Michelle Singer writes:

The Joseph Rowntree Foundation has now closed its website questionnaire on the subject of ‘modern social evils’. It reports that 3,500 responses were submitted, and these are now being analysed prior to the publication of a report on the subject early next year.Over a century ago, Joseph Rowntree was concerned to address “the underlying causes of weakness or evil in the community, rather than remedying their more superficial manifestations”. Amongst these “great scourges of humanity”, he included war, slavery, intemperance, impurity, the opium traffic and gambling.

Inspired by JRF’s initiative to explore contemporary equivalents, Henley Centre HeadlightVision has been conducting its own internal project with a greater emphasis on global issues and comparisons. By identifying a number of ‘evils’ (we use this term in the loosest sense!) and ‘virtues’ which could be said to characterise specific countries, we constructed a web of competing perspectives and challenges. These were particularly helpful in illuminating the vexed relationship between the developed and developing world.

For example, we were forced to scrutinise the assumptions and interests driving oft-used concepts such as globalisation, sustainability and social responsibility. Many of the other themes we discussed could be considered as an evil or virtue on different sides of the same coin, or for different nations or communities.

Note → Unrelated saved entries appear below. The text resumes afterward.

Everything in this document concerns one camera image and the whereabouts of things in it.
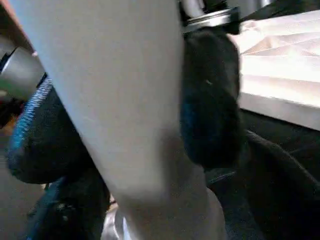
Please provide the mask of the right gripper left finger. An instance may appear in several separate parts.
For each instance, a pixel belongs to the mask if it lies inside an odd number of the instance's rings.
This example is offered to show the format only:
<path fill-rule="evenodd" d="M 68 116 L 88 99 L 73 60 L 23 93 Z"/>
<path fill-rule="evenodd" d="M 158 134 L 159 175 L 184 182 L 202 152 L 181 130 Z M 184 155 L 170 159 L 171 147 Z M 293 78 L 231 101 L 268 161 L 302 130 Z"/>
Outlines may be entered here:
<path fill-rule="evenodd" d="M 110 192 L 98 172 L 64 176 L 52 183 L 28 219 L 29 240 L 99 240 Z"/>

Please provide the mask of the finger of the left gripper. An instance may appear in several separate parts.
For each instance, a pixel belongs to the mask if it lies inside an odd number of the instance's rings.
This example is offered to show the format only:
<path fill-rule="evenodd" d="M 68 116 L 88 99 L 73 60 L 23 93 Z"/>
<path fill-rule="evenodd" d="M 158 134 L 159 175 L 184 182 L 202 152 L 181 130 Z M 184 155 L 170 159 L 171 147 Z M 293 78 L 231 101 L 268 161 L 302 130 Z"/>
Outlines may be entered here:
<path fill-rule="evenodd" d="M 49 77 L 18 117 L 7 147 L 7 167 L 29 184 L 99 173 Z"/>
<path fill-rule="evenodd" d="M 225 33 L 184 37 L 180 132 L 189 159 L 205 170 L 230 168 L 245 142 L 240 116 L 240 57 Z"/>

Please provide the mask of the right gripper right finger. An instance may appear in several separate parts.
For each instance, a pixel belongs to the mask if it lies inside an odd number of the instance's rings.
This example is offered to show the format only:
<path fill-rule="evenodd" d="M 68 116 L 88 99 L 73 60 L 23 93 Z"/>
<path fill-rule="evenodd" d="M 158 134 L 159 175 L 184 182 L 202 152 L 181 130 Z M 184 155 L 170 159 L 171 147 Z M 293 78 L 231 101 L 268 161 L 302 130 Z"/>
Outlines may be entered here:
<path fill-rule="evenodd" d="M 299 162 L 248 131 L 239 162 L 207 173 L 229 240 L 317 240 L 320 183 Z"/>

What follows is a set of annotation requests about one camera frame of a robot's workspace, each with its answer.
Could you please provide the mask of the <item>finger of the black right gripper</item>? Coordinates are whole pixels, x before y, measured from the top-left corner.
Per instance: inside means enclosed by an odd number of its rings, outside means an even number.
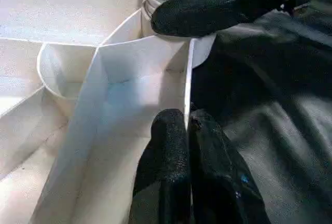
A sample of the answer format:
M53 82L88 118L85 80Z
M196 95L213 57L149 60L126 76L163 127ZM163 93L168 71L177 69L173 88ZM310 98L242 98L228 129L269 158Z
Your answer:
M259 17L259 0L168 0L151 17L162 35L202 37Z

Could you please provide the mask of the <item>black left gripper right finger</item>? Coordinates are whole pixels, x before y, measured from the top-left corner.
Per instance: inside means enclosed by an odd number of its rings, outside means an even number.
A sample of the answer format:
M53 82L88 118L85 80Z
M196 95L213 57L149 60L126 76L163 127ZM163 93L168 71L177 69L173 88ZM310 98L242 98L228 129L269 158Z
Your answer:
M246 162L203 109L191 113L189 147L196 223L270 223Z

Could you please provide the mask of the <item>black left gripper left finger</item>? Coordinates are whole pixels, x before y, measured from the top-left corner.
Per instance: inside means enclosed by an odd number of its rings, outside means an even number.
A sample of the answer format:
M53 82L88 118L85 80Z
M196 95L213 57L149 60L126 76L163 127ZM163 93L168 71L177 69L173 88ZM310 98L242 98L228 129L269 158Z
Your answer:
M129 223L190 223L188 137L183 113L165 109L137 166Z

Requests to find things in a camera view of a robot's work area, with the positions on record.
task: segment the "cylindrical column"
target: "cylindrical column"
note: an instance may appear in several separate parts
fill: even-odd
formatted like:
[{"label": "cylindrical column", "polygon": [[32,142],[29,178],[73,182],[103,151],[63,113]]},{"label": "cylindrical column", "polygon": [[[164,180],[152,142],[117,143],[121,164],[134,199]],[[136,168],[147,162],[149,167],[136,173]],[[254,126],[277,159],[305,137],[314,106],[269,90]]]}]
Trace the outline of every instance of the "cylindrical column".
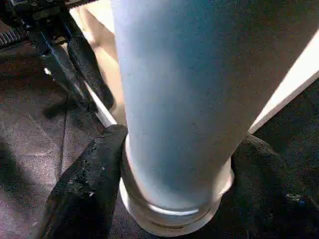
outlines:
[{"label": "cylindrical column", "polygon": [[[301,36],[300,24],[317,9],[268,1],[113,4],[129,128],[122,197],[148,231],[189,233],[217,210],[231,185],[229,158],[315,31],[308,24]],[[210,208],[204,223],[184,228]]]}]

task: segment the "white pipe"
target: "white pipe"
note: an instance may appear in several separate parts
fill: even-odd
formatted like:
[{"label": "white pipe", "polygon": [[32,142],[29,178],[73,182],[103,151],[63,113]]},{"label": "white pipe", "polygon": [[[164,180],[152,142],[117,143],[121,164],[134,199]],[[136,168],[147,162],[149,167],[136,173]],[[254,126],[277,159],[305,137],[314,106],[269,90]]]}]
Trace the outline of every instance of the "white pipe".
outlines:
[{"label": "white pipe", "polygon": [[316,1],[113,3],[129,128],[122,198],[149,232],[190,233],[214,215],[231,154],[317,29]]}]

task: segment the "white pvc pipe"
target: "white pvc pipe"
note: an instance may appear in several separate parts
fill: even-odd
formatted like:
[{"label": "white pvc pipe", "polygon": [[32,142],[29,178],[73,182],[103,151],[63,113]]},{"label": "white pvc pipe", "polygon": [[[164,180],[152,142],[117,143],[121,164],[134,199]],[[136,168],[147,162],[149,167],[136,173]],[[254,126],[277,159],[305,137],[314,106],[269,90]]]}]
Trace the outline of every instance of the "white pvc pipe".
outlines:
[{"label": "white pvc pipe", "polygon": [[[217,210],[231,183],[229,158],[317,29],[318,7],[316,1],[113,3],[129,128],[121,193],[126,188],[127,201],[135,201],[126,202],[128,210],[148,231],[189,233],[203,225],[172,233],[143,221],[169,228]],[[137,216],[135,206],[147,210]],[[196,216],[185,219],[192,211]]]}]

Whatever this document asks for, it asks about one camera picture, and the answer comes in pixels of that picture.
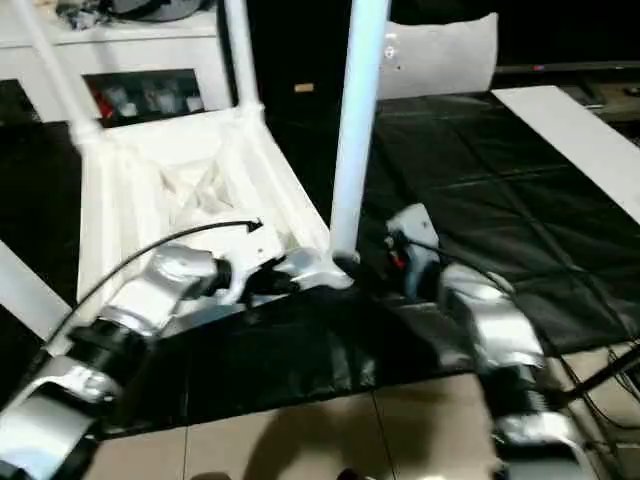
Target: robotic arm
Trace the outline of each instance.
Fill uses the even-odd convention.
[[[421,204],[406,208],[387,226],[392,254],[402,257],[405,294],[416,299],[419,280],[439,262],[438,236]],[[540,341],[511,291],[505,279],[456,263],[439,277],[438,307],[468,335],[493,422],[492,439],[501,461],[496,477],[593,480],[596,475],[573,422],[554,405],[560,403],[555,401],[558,389]]]
[[[69,334],[0,416],[0,478],[81,478],[99,446],[101,419],[131,381],[178,304],[231,283],[231,264],[181,245],[157,249],[88,326]]]

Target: beige floor tile
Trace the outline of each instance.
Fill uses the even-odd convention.
[[[344,468],[380,480],[390,467],[371,395],[190,427],[187,480],[334,480]]]
[[[85,480],[182,480],[185,429],[109,440]]]
[[[490,423],[472,375],[376,392],[397,480],[487,479]]]

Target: white pole
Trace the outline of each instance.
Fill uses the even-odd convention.
[[[43,340],[48,340],[69,305],[0,241],[0,304]]]
[[[88,135],[99,130],[97,123],[86,114],[78,96],[74,93],[69,76],[60,64],[60,60],[41,25],[34,2],[32,0],[13,0],[13,6],[29,34],[31,46],[40,56],[51,77],[58,98],[67,113],[74,143],[82,143]]]
[[[334,254],[357,257],[360,207],[389,4],[390,0],[353,0],[331,210]]]
[[[253,66],[246,0],[227,0],[225,7],[239,104],[241,108],[255,108],[260,106],[260,99],[258,98],[256,72]]]

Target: black cloth
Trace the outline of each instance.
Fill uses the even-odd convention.
[[[305,112],[280,111],[267,123],[328,221],[339,110]],[[10,224],[0,225],[0,238],[68,299],[77,274],[80,164],[63,129],[4,130],[3,188],[38,195],[7,197]],[[49,140],[36,142],[42,134]],[[31,175],[41,164],[48,175]],[[637,336],[640,227],[490,94],[379,105],[359,250],[380,274],[384,221],[416,201],[429,209],[444,248],[515,284],[526,313],[562,352]],[[51,235],[38,237],[47,229]],[[23,240],[32,243],[19,248]],[[358,286],[314,289],[165,340],[111,433],[469,371],[465,338],[429,304],[375,299]],[[5,368],[18,368],[11,360],[20,345],[6,348]]]

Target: white shelf
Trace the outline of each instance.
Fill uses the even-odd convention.
[[[104,43],[131,40],[215,37],[218,29],[215,10],[197,12],[175,22],[143,23],[114,21],[83,31],[71,30],[55,15],[42,15],[49,38],[54,45]],[[9,0],[0,0],[0,49],[29,47],[24,32]]]

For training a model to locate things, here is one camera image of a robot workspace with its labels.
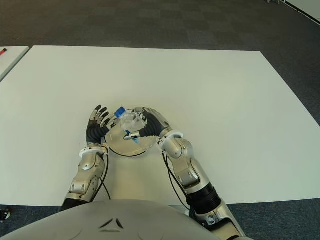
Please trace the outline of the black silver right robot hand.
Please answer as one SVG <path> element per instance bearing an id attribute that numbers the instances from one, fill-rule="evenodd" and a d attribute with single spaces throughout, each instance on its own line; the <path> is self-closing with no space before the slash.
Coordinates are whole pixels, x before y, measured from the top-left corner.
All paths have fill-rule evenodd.
<path id="1" fill-rule="evenodd" d="M 133 140 L 143 137 L 159 137 L 161 133 L 170 128 L 169 122 L 155 109 L 149 107 L 136 107 L 132 113 L 142 114 L 145 126 L 138 131 L 129 133 L 124 140 Z"/>

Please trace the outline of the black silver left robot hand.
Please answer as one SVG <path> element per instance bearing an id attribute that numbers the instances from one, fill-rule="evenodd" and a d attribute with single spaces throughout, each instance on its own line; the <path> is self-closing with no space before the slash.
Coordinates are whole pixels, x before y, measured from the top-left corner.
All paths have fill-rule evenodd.
<path id="1" fill-rule="evenodd" d="M 87 145 L 106 143 L 106 135 L 116 126 L 115 120 L 109 118 L 107 107 L 98 105 L 90 114 L 85 139 Z"/>

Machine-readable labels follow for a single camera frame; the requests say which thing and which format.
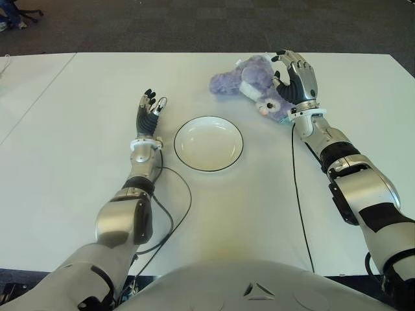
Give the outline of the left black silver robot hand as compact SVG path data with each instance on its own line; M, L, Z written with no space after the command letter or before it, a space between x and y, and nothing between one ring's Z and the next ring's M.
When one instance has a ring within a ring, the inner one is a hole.
M141 97L136 117L136 132L139 136L153 136L158 125L158 119L162 110L166 107L166 97L156 99L156 92L147 89Z

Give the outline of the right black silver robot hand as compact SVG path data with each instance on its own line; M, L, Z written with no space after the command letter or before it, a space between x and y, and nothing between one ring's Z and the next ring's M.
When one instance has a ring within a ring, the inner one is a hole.
M318 85L311 64L297 52L280 50L272 57L272 62L282 62L289 75L289 83L281 80L279 71L275 71L272 83L277 93L287 102L317 108Z

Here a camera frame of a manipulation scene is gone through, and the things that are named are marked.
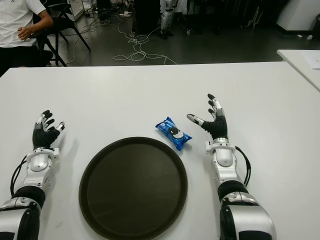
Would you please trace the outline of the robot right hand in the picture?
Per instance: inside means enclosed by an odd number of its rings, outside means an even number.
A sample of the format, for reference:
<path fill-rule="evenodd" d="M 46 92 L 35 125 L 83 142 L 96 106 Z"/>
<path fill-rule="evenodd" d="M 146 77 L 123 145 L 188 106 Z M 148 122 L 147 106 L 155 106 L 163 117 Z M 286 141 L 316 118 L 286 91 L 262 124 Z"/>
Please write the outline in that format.
<path fill-rule="evenodd" d="M 213 140 L 218 138 L 227 139 L 228 125 L 224 109 L 214 95 L 208 93 L 207 97 L 209 99 L 208 104 L 211 106 L 211 108 L 208 109 L 208 112 L 211 114 L 213 120 L 206 121 L 191 113 L 187 114 L 187 118 L 208 132 Z"/>

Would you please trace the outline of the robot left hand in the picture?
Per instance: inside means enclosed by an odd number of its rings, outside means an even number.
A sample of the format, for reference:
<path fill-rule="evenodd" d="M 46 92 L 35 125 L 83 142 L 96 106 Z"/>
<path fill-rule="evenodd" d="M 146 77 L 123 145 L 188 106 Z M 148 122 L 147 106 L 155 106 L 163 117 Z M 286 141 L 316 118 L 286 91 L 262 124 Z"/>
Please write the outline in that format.
<path fill-rule="evenodd" d="M 55 119 L 50 110 L 45 110 L 40 114 L 34 124 L 32 132 L 33 150 L 51 148 L 51 145 L 66 127 L 63 121 L 60 122 L 58 126 L 52 126 L 54 122 Z"/>

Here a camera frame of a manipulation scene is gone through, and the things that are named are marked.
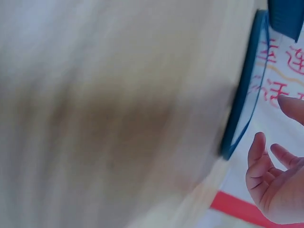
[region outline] red line
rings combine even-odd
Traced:
[[[255,205],[242,201],[241,199],[222,191],[217,193],[210,207],[230,216],[265,228],[304,228],[303,223],[290,225],[278,225],[273,223],[265,218]]]

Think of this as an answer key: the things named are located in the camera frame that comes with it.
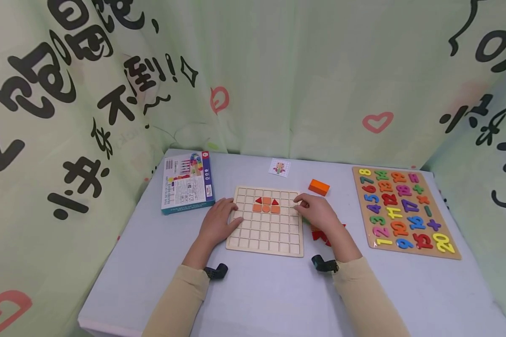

Grappling with this kind of complexity is a valuable exercise. It ensures that we take sufficient account of big macro drivers and international influences when seeking to understand consumers’ changing day-to-day lives and needs. For some good reasons, it has become unfashionable these days to base such analyses on high level ‘meta-narratives’; instead, more interest is now being expressed in the micro-trends which are often the first indicators of change (see Mark Penn and E. Kinney Zalesne’s new book, Microtrends: The Small Forces Behind Tomorrow’s Big Changes). But, of course, balance is the key, and we firmly believe that if trends programmes are to be sufficiently robust while also still having practical application, then macro and micro must be interwoven.